I was born into occupation. I was born in Palestine. My father was a member the P.L.O. (Palestinian Liberation Organization) and my mother always supported him. I was very lucky to have such rebellious father and patient mother.
When I think back to my childhood I always count myself as blessed to have had an opportunity to stay in Germany with some other children in 1990, three years after the onset of the First Intifada. The Palestinian children who went to Germany grew up under Israeli Tyranny and some of them suffered much more than I, having lost their parents, not to mention having been injured during warfare, losing their site or their arms or legs in explosions. The trip to Germany was a great chance for us to open our eyes to the world around us and escape the Ghetto that is Gaza.
In Berlin, everything was different; the language, the food, the people, even the weather. I was always so amazed how people got to simply live their life normally. They walked and talked, sang and danced, came and went wherever they wanted freely. They enjoyed their time and for them it was normal. When I thought back to my life in Palestine, it was as though we lived in hell. Living under the dictatorship of curfews, blockades, and checkpoints, our schools being shut down, being treated like prisoners in our own home. We used to throw stones at Israeli soldiers or burn tires when I was a kid, as it was all we could do to show our occupiers that we would never just accept their oppression.

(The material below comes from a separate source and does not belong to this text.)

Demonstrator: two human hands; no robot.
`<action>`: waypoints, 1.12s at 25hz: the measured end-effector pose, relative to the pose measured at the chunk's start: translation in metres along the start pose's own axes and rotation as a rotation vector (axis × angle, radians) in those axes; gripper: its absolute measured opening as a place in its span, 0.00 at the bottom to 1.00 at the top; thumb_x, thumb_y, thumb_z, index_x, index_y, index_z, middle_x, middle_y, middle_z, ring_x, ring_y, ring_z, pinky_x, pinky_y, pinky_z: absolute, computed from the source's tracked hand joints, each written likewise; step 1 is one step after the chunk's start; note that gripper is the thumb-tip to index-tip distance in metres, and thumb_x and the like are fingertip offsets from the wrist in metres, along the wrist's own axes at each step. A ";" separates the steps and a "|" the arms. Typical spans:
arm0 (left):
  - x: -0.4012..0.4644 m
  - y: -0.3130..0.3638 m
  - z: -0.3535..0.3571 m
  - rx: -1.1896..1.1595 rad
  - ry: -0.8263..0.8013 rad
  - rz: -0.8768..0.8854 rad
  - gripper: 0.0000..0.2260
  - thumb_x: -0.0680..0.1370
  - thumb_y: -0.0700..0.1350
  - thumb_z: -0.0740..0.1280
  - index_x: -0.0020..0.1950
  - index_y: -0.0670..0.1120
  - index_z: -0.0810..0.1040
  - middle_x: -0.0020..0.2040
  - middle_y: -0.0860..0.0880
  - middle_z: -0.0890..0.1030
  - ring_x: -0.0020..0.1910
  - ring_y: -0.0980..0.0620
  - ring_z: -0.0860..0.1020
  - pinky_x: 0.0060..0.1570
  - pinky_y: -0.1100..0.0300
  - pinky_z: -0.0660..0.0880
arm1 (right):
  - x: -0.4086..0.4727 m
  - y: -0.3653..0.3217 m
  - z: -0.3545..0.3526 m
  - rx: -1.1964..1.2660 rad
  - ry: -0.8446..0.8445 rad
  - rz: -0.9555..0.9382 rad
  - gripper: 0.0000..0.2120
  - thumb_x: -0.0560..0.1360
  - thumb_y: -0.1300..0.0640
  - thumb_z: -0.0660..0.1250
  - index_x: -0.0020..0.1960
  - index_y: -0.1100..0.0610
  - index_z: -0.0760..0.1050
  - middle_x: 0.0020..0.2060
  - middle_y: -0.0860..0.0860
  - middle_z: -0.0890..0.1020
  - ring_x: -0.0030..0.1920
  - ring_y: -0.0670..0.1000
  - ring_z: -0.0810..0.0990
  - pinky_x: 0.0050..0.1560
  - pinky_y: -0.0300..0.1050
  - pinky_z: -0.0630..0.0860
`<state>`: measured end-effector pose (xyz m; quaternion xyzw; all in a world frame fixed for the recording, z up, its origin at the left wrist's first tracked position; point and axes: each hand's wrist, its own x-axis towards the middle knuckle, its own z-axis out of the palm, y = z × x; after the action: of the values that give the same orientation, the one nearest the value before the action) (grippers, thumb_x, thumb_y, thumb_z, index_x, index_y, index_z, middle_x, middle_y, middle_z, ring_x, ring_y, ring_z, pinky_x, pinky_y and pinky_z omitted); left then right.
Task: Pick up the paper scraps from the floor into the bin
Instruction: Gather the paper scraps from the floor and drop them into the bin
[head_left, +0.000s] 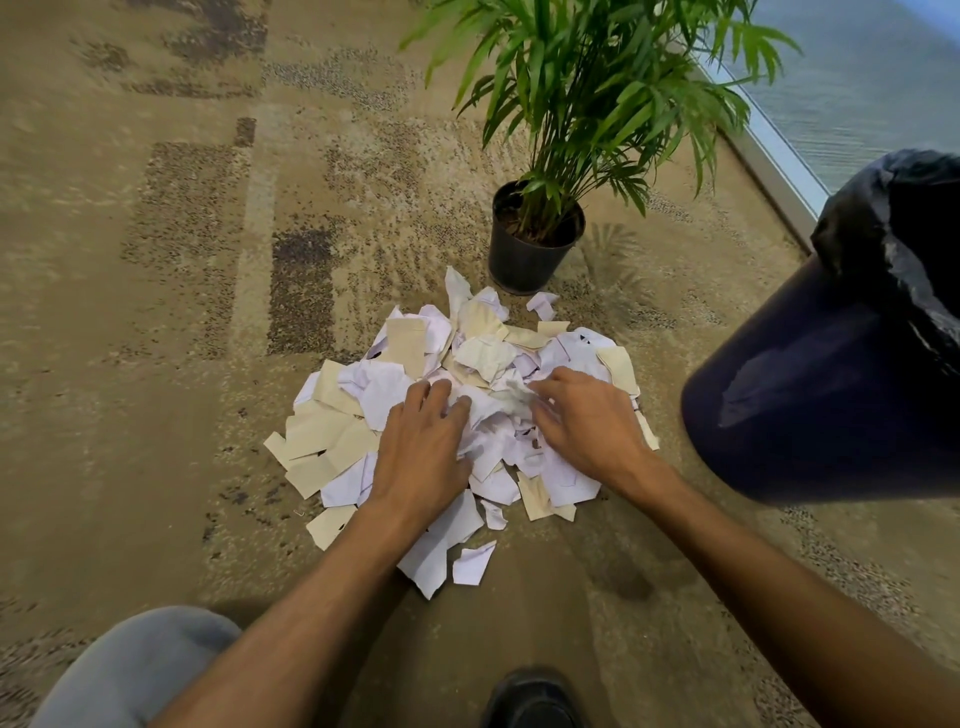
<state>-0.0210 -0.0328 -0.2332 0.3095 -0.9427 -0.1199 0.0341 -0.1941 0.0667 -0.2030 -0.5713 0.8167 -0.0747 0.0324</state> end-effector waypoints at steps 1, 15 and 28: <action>0.001 0.000 -0.001 -0.029 -0.005 -0.005 0.19 0.70 0.46 0.70 0.59 0.45 0.74 0.56 0.47 0.73 0.55 0.45 0.68 0.40 0.55 0.67 | 0.001 0.001 -0.005 0.050 0.042 0.035 0.12 0.79 0.52 0.62 0.56 0.53 0.81 0.47 0.49 0.82 0.45 0.54 0.81 0.37 0.46 0.74; 0.005 -0.019 -0.009 -0.062 0.102 -0.118 0.06 0.75 0.45 0.67 0.47 0.43 0.80 0.50 0.46 0.78 0.51 0.44 0.75 0.43 0.51 0.73 | 0.002 -0.017 0.018 -0.257 -0.178 -0.126 0.14 0.80 0.51 0.61 0.60 0.58 0.74 0.55 0.54 0.77 0.51 0.57 0.77 0.36 0.46 0.66; 0.006 -0.020 -0.031 -0.049 0.193 -0.076 0.14 0.74 0.44 0.67 0.33 0.46 0.64 0.32 0.51 0.62 0.31 0.45 0.65 0.37 0.56 0.59 | 0.004 -0.024 -0.023 0.094 0.034 0.037 0.06 0.75 0.55 0.64 0.43 0.53 0.80 0.31 0.50 0.80 0.30 0.52 0.75 0.28 0.39 0.63</action>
<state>-0.0103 -0.0582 -0.2078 0.3543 -0.9194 -0.1138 0.1277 -0.1759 0.0567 -0.1767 -0.5525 0.8232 -0.1221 0.0469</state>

I was also astonished at the fact that the world knew almost nothing about the Israeli crimes against our people. Throughout my time in Germany I often shared stories of my life in Palestine and many were very touched and appalled by the savage nature of the occupation we endured. After we returned home, we all had so much to say to say about our experience in Berlin and will always remember the German people as peaceful and calm.

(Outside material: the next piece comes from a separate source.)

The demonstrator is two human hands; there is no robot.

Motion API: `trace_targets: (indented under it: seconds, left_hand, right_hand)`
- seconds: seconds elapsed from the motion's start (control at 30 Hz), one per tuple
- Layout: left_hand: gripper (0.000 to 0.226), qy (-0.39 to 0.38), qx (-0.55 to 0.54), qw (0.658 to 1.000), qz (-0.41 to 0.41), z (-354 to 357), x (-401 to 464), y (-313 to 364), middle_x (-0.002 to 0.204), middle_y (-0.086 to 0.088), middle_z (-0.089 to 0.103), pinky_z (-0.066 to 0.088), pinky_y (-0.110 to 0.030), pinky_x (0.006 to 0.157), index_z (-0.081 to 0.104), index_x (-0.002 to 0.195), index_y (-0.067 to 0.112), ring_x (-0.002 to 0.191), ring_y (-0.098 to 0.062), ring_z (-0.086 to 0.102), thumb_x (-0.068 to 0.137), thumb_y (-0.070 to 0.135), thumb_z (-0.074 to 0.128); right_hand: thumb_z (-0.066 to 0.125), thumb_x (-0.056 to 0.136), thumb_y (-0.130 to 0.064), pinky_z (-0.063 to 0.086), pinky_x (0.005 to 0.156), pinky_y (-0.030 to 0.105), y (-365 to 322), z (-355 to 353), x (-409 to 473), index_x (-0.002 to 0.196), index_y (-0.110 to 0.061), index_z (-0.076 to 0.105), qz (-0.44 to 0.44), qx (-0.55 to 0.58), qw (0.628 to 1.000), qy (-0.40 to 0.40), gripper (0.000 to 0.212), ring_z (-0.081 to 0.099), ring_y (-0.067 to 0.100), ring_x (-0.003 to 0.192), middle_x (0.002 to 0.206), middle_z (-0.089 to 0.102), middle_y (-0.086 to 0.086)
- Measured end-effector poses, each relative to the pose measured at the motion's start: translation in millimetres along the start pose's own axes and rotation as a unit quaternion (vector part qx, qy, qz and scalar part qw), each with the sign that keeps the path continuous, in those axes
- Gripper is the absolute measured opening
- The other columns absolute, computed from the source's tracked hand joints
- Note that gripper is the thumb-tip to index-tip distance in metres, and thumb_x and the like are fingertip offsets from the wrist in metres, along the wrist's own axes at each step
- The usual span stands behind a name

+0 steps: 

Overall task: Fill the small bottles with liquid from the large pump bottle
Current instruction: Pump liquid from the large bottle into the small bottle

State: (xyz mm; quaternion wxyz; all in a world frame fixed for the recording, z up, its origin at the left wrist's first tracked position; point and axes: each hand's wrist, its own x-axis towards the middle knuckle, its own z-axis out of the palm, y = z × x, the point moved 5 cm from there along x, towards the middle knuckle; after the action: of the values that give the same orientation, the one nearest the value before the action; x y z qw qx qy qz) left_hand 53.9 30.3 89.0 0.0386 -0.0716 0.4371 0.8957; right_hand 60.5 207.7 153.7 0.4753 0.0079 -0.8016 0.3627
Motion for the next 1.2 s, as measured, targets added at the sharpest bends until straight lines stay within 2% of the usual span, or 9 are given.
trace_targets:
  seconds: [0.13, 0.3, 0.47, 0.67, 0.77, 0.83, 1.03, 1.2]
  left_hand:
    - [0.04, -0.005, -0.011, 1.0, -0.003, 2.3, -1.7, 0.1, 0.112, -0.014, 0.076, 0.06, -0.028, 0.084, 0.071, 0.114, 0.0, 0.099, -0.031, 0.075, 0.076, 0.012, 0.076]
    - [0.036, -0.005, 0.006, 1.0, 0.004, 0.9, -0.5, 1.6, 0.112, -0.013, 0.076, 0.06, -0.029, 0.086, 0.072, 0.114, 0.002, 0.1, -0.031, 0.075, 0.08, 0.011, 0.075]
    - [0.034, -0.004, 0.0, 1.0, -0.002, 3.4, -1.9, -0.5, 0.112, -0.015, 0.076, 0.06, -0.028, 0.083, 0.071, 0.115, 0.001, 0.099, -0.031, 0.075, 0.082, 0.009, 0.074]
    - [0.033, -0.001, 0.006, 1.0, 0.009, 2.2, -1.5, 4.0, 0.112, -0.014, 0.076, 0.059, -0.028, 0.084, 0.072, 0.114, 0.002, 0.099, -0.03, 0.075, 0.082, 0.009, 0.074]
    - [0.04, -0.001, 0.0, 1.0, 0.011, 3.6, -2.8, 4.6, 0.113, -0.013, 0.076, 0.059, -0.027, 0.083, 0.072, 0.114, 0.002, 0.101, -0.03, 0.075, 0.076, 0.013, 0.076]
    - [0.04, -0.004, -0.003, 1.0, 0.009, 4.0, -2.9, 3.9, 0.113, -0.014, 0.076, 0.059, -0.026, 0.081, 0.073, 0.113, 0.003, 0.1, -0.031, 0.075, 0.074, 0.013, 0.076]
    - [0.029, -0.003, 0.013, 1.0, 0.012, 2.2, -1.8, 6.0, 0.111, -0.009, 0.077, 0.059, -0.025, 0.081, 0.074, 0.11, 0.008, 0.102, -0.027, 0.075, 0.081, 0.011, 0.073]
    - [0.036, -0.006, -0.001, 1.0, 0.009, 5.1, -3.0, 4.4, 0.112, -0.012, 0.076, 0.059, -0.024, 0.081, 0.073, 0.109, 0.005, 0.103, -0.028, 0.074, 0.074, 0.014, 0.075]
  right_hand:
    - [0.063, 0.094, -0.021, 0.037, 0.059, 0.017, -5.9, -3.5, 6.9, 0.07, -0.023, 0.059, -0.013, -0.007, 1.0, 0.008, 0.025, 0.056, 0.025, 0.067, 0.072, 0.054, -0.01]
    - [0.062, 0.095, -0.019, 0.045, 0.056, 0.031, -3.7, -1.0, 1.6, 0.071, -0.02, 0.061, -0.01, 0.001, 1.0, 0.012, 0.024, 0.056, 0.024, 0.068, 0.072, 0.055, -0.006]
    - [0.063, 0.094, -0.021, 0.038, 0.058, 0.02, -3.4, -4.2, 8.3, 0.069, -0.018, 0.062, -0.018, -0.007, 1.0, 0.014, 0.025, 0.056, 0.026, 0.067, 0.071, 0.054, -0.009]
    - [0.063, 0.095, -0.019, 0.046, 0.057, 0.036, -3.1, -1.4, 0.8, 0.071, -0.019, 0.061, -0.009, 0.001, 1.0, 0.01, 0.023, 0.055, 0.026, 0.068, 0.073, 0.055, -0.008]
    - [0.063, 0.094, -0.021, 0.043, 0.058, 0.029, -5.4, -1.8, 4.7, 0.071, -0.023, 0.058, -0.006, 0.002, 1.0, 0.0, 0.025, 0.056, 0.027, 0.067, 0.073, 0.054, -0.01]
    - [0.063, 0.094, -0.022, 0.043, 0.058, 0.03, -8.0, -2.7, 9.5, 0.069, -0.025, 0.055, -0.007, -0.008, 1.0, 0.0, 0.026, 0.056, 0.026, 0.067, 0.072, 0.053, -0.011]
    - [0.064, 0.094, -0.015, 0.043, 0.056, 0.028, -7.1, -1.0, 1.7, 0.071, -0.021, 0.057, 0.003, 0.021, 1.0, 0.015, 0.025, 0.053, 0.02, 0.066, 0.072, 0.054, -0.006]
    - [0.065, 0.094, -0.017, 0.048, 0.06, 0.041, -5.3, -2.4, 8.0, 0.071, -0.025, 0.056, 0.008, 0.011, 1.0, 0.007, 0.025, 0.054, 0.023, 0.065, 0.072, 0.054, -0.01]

Years later, when I was 15 years old, I got married. It was very tough experience for me to suddenly find myself responsible for a family, especially when I had my first son at 16. I made a huge effort to adapt myself to this new situation and things went well. I am now the mother of four wonderful children and couldn’t be happier.
Despite being a young wife and mother, I never give up on my dream of obtaining an education. I eventually went back to school and later on to college. In terms of my studies, my choice wasn’t an easy one. I always dreamed of being a journalist, but I had a stronger urge to study law because of my natural tendency to search for justice. And here I am, soon to be a lawyer.

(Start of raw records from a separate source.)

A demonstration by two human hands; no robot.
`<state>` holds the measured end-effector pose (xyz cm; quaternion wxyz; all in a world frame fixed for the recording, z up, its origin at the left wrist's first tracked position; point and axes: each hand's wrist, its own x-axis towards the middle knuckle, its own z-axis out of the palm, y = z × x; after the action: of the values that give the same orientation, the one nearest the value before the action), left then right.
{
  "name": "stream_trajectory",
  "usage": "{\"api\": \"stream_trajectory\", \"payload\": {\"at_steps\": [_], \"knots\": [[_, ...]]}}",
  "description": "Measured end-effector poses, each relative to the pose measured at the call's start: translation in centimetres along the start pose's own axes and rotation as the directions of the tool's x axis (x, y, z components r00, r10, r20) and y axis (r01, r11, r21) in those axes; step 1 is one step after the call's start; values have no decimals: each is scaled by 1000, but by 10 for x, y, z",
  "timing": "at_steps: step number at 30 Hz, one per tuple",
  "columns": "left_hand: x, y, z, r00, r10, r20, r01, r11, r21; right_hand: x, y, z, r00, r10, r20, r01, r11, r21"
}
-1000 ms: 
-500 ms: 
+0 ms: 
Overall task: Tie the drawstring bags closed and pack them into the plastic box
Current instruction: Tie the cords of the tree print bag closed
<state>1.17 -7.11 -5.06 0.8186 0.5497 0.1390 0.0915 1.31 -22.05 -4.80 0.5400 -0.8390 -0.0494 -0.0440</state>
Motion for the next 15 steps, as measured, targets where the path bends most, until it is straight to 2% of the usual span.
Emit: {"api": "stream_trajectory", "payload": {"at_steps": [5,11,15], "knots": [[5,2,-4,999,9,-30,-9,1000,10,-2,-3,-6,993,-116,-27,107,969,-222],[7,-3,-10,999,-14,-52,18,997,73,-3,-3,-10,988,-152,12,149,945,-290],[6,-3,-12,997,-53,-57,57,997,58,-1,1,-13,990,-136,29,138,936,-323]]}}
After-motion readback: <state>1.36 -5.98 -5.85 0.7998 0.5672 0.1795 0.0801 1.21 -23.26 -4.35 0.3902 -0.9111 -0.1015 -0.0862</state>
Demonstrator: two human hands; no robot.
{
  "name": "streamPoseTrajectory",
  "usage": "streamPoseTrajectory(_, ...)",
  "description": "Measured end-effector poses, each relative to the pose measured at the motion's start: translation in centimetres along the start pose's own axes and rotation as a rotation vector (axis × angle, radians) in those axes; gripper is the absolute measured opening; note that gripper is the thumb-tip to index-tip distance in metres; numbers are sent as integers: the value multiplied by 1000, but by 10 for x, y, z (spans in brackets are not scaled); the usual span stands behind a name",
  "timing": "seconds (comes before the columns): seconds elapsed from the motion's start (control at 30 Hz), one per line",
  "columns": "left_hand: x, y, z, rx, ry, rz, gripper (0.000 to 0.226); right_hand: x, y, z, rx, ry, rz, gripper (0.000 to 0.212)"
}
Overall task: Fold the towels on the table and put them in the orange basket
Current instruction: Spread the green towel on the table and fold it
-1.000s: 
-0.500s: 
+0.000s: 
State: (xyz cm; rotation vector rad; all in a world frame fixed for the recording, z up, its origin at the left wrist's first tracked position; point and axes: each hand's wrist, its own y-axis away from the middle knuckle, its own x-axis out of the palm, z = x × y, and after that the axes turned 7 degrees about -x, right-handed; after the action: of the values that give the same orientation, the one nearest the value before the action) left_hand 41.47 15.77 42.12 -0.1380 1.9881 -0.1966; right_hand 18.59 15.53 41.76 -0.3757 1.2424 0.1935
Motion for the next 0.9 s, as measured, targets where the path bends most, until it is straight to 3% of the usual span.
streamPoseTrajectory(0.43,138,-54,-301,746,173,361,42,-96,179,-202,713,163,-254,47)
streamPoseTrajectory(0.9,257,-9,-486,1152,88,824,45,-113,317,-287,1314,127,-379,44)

It wasn’t easy, but my strongest source of motivation for my long and arduous journey was that my father always wanted me to become a lawyer. Sadly, he died before he had a chance to see our dream become a reality. He also witnessed my eldest brother arrested by Israelis and sentenced for 7 years in prison. My brother and I have always shard the deepest bond, always unconditional and unlimited in his support. I came to depend on him all the time and hope he will be released soon and that everything will be all right.
Deep in my heart, I believe the happiest moments of my life have yet to come and I spend my days an extremely optimistic person. I also believe the hardest moments of my life still lay ahead of me and preparing for the great challenges of my existence is an ongoing task. This may seem to be a contradiction, but such is my life; such is the way things have always been for me.
My country is my home, my country is my prison. I was born into occupation. I was born in Palestine.